She works about 15-20/hours a week, she is very much into fitness (part of her job) so spends time at the gym as well and does the bulk of caring for her son, but there is a lot of sitting on the couch time. Meanwhile, I work full-time, provide more financially, moved to her hometown, care for her son, do more around the house, always have something to be doing as a new homeowner and do the bulk of the planning for trips/events.

Some are little things. I could probably count on my fingers the number of times she has taken out the trash or emptied the dishwasher completely on her own over the last six months. Not a big deal, but just one of those annoying things that comes with cohabitation when one person does it nearly every time. Also, works out a lot but, honestly, only showers 2-3 times per week out of pure laziness.

If I talk to her about it, it's just me being on her ass and she "doesn't respond well to that." Of course, if I say nothing, it doesn't get done either.

I mentioned her horrible financial history, which includes mounting bills. I suggest working more or (she has the time), at the very least, setting up payment plans to get out from under it. I also have bills, but have excellent credit and have never missed a payment in my life. Instead of saying "oh, maybe I should take your advice" it's just me being on her ass about it. Again, she "doesn't respond well to that." Well nobody was on her ass about anything the last 10 years and look what happened.

I'm not the person who says my partner has to make $XX amount and not have any debt, but I'm also living in the real world.

Basically, my suggestion for anything that would help both of us in the long run is worthless because it's someone telling her what to do. It's a refusal to accept that there are things she could improve on. Her favorite line is, "well, find someone who does exactly what you want because I am who I am."

I cut her off financially a little bit (I don't make a ton of money) in hopes it would kick her into gear, but she seems to be scraping by. So no, saving for the wedding is not on her mind. Not to mention, retirement and any other kind of savings. If I mention it, it would just be me on her ass.
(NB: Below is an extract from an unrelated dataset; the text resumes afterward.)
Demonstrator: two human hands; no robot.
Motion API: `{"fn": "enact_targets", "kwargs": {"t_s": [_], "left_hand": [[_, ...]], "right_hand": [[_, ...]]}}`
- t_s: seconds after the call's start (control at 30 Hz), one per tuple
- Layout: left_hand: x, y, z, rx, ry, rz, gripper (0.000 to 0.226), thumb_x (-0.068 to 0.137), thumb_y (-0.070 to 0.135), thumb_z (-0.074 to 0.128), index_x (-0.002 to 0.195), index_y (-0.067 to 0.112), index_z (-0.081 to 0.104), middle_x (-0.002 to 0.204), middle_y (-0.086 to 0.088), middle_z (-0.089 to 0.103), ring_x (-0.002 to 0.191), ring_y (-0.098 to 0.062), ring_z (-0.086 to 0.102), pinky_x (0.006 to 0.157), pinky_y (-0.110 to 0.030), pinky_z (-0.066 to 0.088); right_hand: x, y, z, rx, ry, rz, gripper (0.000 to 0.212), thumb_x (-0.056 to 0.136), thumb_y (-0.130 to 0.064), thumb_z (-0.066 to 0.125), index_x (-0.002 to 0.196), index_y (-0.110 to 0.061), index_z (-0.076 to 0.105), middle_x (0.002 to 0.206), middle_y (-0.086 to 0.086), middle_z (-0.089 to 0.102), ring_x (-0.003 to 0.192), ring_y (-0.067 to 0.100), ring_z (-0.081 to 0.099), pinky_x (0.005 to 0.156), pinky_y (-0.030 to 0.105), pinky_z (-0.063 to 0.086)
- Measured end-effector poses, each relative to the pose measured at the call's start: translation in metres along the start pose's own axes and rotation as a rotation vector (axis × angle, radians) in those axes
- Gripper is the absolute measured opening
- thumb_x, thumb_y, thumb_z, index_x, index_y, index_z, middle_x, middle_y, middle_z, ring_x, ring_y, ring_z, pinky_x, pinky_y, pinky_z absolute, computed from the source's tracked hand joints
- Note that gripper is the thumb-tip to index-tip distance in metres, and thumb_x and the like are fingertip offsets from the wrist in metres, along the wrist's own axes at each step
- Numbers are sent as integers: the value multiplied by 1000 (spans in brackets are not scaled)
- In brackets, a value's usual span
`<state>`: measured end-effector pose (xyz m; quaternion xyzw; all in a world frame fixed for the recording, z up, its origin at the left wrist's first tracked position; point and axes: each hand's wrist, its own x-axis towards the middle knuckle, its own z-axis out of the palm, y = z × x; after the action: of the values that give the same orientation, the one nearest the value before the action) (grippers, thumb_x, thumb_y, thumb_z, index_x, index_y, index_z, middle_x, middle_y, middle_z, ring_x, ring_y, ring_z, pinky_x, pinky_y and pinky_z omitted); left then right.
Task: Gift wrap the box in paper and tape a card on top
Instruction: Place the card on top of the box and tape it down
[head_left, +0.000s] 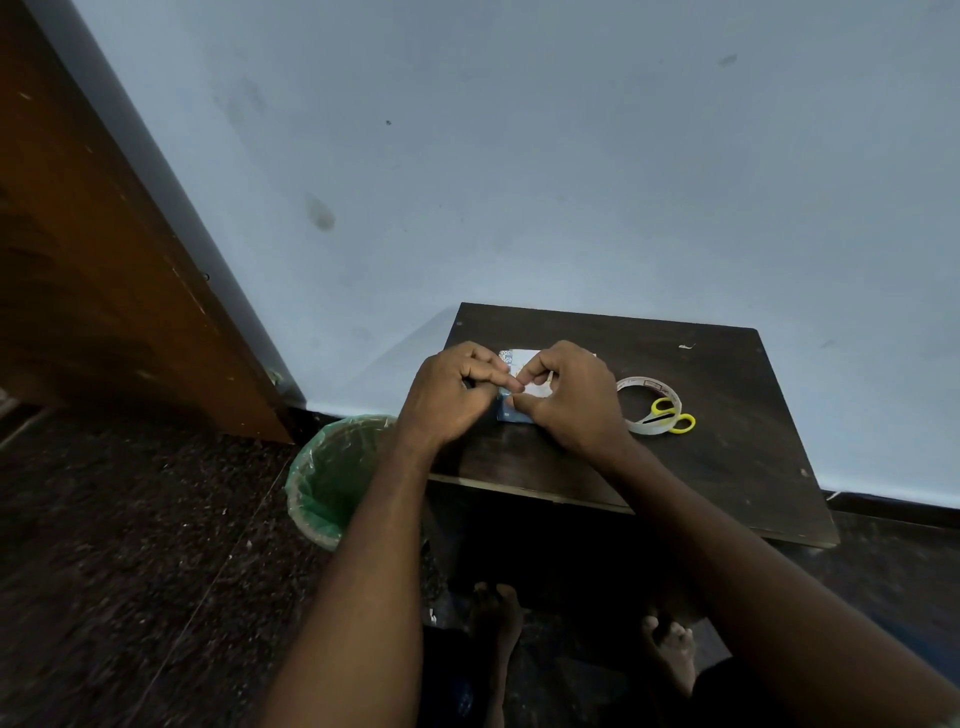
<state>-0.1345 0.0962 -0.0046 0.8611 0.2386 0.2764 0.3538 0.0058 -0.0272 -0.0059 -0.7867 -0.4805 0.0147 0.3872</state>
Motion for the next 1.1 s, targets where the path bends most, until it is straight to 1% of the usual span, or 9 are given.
{"fn": "enact_targets", "kwargs": {"t_s": [0.4, 0.57, 0.67, 0.77, 0.83, 0.9, 0.93, 1.0, 1.1], "left_hand": [[-2, 0, 8, 8, 69, -18, 9, 80, 30, 91, 84, 35, 85, 97, 15, 72, 77, -13, 68, 72, -41, 59], [1, 2, 10, 6, 144, -221, 32, 69, 47, 98, 93, 33, 82, 96, 16, 75, 77, -6, 67, 73, -34, 60], [5, -3, 11, -174, 106, -416, 44, 68, 42, 99, 106, 29, 78, 105, 11, 77, 92, -9, 71, 90, -37, 62], [7, -2, 19, -259, 95, -531, 46, 76, 38, 94, 113, 25, 71, 111, 6, 74, 105, -12, 70, 100, -41, 59], [11, 2, 23, -194, 131, -534, 34, 86, 36, 86, 113, 25, 68, 110, 6, 72, 105, -15, 70, 97, -38, 57], [12, 6, 21, -52, 167, -526, 15, 96, 38, 73, 106, 28, 68, 106, 10, 73, 103, -17, 69, 89, -33, 53], [12, 8, 19, 15, 166, -528, 16, 101, 42, 65, 102, 27, 70, 102, 10, 75, 100, -18, 70, 86, -32, 51], [13, 9, 17, 76, 114, -548, 40, 106, 53, 51, 95, 20, 72, 88, 7, 78, 83, -19, 76, 85, -36, 57], [9, 12, 17, 27, 18, -584, 51, 109, 56, 42, 94, 16, 70, 78, 1, 78, 60, -20, 77, 83, -40, 63]], "right_hand": [[-1, 0, 2, -35, -1, 2, 15, 73, -29, 85, 80, -31, 73, 84, -12, 61, 71, -2, 47, 63, 12, 28], [1, 1, 1, -40, -21, 13, 19, 71, -27, 85, 83, -32, 72, 85, -14, 61, 71, -8, 49, 63, 15, 29], [1, 3, -1, -42, -49, 3, 24, 69, -23, 87, 86, -32, 73, 87, -14, 61, 71, -8, 49, 63, 9, 26], [3, 5, -4, -12, -109, 9, 35, 67, -19, 89, 97, -31, 75, 89, -13, 62, 71, -4, 50, 64, 12, 31], [7, 7, -10, 104, -174, 27, 40, 67, -15, 90, 103, -26, 77, 88, -11, 67, 67, -1, 52, 67, 21, 41], [12, 9, -24, 315, -120, 87, 29, 76, -12, 88, 102, -20, 80, 87, -8, 74, 65, -2, 58, 72, 24, 50], [14, 13, -31, 359, -32, 124, 20, 82, -11, 84, 101, -18, 80, 89, -8, 76, 70, -2, 62, 75, 25, 54], [18, 24, -43, 248, 76, 184, 19, 89, -13, 77, 108, -18, 80, 105, -8, 76, 90, 0, 67, 88, 26, 55], [18, 35, -46, 59, -98, 229, 33, 93, -21, 73, 125, -17, 74, 127, -3, 72, 114, 13, 65, 102, 33, 51]]}}
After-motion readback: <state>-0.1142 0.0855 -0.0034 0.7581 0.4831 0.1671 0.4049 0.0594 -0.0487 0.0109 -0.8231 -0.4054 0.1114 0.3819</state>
She does have good qualities.
--She is very caring and loving, especially for me and her son. If it came down to it, she would do anything for us. It just never actually "comes down to it."
--She carries the load in the romance department and making the other person feel special and wanted (I have gotten better at this, but it's not a strong point of mine).
--The sex is very good.
--She is very attractive. I'm not ugly, but she's out of my league and the type that every other guy would think I'm absolutely nuts for giving up on.
--When she does get her mind on something, she can do pretty good with it. Too bad most of these things don't give (pay) much in return aside from her enjoyment and some of the day-to-day necessary tasks (like paying bills) get lost when she's focused on something else.
--We have a lot of the same interests and do have fun with each other when we're not having "why can't you just take my advice and let me help you" / "get off my ass about it" fights.

Sorry for the book.


----------



## richie33 (Jul 20, 2012)

All this will not get better once you say I do.
She sounds lazy and not very motivated. What happens when it's time to retire...everything will be on your back.


----------



## PBear (Nov 16, 2010)

When someone tells you "find someone else who meets your needs then, because this is who I am", you should listen to them. And as previously posted, this is likely to get worse in the future if you don't strike a balance, not better. 
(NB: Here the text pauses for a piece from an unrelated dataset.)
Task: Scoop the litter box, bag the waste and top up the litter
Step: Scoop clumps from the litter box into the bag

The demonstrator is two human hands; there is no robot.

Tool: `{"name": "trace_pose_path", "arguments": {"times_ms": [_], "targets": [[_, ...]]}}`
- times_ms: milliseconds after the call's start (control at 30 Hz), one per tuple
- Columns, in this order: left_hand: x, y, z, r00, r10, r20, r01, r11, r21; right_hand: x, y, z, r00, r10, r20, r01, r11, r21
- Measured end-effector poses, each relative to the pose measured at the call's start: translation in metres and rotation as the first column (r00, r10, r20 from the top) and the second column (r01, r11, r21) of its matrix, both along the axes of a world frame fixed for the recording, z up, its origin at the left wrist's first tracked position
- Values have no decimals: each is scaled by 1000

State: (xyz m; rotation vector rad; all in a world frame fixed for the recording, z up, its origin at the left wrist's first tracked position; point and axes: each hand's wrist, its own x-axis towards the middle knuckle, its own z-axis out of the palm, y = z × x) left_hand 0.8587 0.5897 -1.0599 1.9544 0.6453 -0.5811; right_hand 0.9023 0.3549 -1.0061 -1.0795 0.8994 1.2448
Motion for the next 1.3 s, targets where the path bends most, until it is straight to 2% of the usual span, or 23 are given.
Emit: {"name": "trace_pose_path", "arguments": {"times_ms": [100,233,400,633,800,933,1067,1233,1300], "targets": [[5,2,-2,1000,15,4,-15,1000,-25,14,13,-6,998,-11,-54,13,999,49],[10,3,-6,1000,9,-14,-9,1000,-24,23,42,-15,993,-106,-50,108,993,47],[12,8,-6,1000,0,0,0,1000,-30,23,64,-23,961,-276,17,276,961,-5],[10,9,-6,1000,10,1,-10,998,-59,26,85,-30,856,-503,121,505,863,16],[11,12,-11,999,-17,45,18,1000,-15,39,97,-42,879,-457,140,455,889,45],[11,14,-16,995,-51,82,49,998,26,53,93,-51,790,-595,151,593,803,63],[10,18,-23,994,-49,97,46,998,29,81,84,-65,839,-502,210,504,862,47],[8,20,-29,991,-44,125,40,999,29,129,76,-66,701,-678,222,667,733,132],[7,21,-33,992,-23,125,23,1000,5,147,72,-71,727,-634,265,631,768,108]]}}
And who wants to have wild kinky sex with a stinky person? Unless that's your kink, I guess...

C
_Posted via Mobile Device_


----------



## Homemaker_Numero_Uno (Jan 18, 2011)

Well, one accident or major illness and she won't be good in bed or good looking. Where would you be then? Do yourself a favor and find someone you're totally nuts about.


----------



## Hazard (Nov 24, 2013)

I have the same situation if not worse. My wife and I were living together and the first months was fine. If she cooked I would wash the dishes and so on. After that the only thing she does is to stay on pc and study sometimes. Her parents still help her with money and i have to do everything at home. I really mean everything. If I clean the kitchen she goes there and eat something with no intention to clean up the dishes. Lazy woman. I have tried to speak with her many times but it is impossibile so have done her parents.


----------



## Openminded (Feb 21, 2013)

Forget about the fact that she's out of your league and concentrate on the fact that she's underemployed and not at all concerned about financial matters. In her mind, that's what you are for. And in addition she's lazy. Is that really what you want long term?


----------



## muffin1983 (Sep 1, 2013)

This is a big red flag. If it were me, I would postpone the wedding until your fiancee started contributing more to the household both chores wise and financially. With my H, he was lazy too but was still helping out around the house and contributing some financially. Then within a couple of months of being married, he stopped helping out as much around the house and barely chipped in financially. So with marriage, his laziness got worse. We did sit down recently and had a talk about how he should be more involved - how he should be acting more like an adult and that means cleaning up about himself and helping out with finances. The talk seemed to help and he is in fact make small changes. Maybe you need to have a serious talk with your fiancee and tell her how you feel. 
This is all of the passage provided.